EXERCISE AIM ->
Reproduce word for word, from the entries below, the line with "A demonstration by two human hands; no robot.", the line with "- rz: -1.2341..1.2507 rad", and every line between them, and nothing more.
(Beginning of DATA FOR THIS TASK)
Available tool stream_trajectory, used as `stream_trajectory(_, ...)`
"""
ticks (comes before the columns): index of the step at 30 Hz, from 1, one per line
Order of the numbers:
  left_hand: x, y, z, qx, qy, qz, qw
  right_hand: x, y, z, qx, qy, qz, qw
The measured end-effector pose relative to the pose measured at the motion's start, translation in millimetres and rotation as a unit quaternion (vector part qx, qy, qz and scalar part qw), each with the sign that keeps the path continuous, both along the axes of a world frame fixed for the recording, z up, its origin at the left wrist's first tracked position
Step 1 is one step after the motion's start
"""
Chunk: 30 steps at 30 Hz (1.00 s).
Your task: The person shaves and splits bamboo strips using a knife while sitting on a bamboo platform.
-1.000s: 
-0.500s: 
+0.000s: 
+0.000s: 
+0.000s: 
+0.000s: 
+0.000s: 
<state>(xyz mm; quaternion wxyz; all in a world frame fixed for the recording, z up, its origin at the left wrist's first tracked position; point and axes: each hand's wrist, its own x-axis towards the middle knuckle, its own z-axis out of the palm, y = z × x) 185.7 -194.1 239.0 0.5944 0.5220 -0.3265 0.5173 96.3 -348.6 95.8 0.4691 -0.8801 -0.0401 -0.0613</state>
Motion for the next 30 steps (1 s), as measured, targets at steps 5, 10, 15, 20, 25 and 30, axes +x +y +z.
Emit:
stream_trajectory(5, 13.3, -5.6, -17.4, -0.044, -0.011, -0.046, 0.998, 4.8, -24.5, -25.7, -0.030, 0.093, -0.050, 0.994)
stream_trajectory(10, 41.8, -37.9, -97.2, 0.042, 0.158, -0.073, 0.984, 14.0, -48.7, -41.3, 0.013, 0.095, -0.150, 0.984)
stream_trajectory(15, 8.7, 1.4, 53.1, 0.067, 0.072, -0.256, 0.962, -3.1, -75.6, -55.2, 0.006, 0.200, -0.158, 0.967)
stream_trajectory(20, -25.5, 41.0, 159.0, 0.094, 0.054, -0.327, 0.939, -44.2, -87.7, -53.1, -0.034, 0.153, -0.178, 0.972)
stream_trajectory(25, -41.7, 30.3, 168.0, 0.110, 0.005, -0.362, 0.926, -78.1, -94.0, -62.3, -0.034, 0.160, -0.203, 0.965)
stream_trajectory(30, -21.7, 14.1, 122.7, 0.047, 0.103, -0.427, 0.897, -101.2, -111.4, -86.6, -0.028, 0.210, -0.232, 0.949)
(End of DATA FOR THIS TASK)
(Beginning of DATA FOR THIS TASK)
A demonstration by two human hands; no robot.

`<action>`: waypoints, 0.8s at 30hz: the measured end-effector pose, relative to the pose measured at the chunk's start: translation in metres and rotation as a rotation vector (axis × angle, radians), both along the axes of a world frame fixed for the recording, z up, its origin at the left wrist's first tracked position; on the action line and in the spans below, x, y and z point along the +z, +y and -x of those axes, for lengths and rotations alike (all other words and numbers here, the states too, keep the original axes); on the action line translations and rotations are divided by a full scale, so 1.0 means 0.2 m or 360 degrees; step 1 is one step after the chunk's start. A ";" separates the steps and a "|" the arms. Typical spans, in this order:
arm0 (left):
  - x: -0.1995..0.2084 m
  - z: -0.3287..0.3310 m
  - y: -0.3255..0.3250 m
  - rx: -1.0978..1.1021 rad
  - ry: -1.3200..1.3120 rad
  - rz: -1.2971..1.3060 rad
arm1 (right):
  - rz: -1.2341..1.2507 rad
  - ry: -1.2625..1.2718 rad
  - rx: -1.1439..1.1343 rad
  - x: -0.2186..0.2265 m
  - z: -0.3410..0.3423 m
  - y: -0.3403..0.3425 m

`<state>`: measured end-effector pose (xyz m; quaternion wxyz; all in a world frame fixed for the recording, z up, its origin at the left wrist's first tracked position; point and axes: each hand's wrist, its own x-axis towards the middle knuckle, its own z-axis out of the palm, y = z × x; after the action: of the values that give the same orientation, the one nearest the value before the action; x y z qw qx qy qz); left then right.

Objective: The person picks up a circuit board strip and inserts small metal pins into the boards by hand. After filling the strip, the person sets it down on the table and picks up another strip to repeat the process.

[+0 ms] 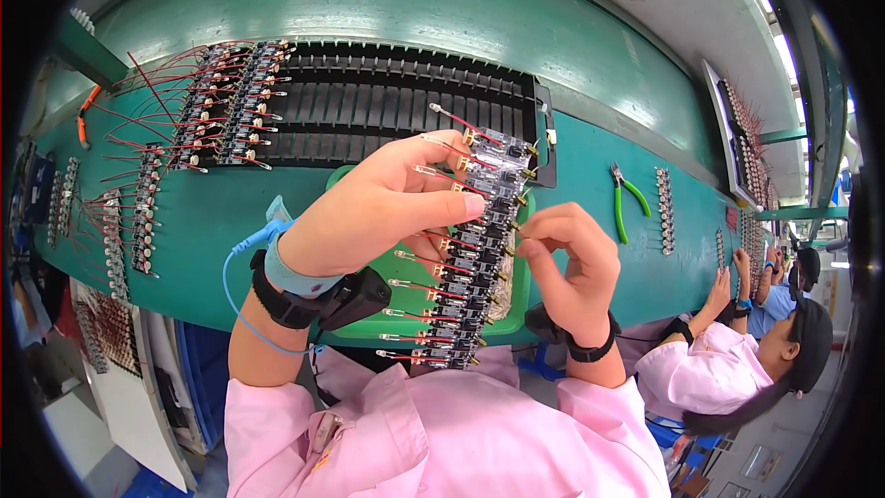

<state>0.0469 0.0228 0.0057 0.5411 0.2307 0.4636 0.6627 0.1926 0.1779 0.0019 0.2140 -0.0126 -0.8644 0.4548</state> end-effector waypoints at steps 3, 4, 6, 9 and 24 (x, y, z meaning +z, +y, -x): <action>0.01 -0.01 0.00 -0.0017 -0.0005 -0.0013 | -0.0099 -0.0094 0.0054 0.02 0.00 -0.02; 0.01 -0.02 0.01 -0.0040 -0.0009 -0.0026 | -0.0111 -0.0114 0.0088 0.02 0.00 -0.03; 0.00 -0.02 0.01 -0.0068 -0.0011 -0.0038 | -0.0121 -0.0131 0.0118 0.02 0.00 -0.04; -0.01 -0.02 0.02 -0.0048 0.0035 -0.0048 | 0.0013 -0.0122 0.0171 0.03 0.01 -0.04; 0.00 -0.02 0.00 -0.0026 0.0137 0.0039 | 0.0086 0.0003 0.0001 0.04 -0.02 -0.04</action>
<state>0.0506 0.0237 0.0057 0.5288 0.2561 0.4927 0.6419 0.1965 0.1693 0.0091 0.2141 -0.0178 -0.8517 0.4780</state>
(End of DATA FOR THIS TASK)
COMPLETED TASK ->
A demonstration by two human hands; no robot.

`<action>`: waypoints, 0.8s at 30hz: the measured end-effector pose, relative to the pose measured at the chunk's start: translation in metres and rotation as a rotation vector (axis × angle, radians), both along the axes of a world frame fixed for the recording, z up, its origin at the left wrist's first tracked position; on the action line and in the spans below, x, y and z point along the +z, +y and -x of those axes, for lengths and rotations alike (all other words and numbers here, the states too, keep the original axes); on the action line translations and rotations are divided by a full scale, so 1.0 means 0.2 m or 360 degrees; step 1 is one step after the chunk's start. A ";" separates the steps and a "|" the arms. Typical spans, in this order:
arm0 (left):
  - x: -0.1995..0.2084 m
  - z: -0.3287..0.3310 m
  - y: -0.3255..0.3250 m
  - rx: -1.0978..1.1021 rad
  - ry: -1.3200..1.3120 rad
  - rz: -1.2971..1.3060 rad
arm1 (right):
  - rz: -1.2341..1.2507 rad

There is nothing more to add to this answer.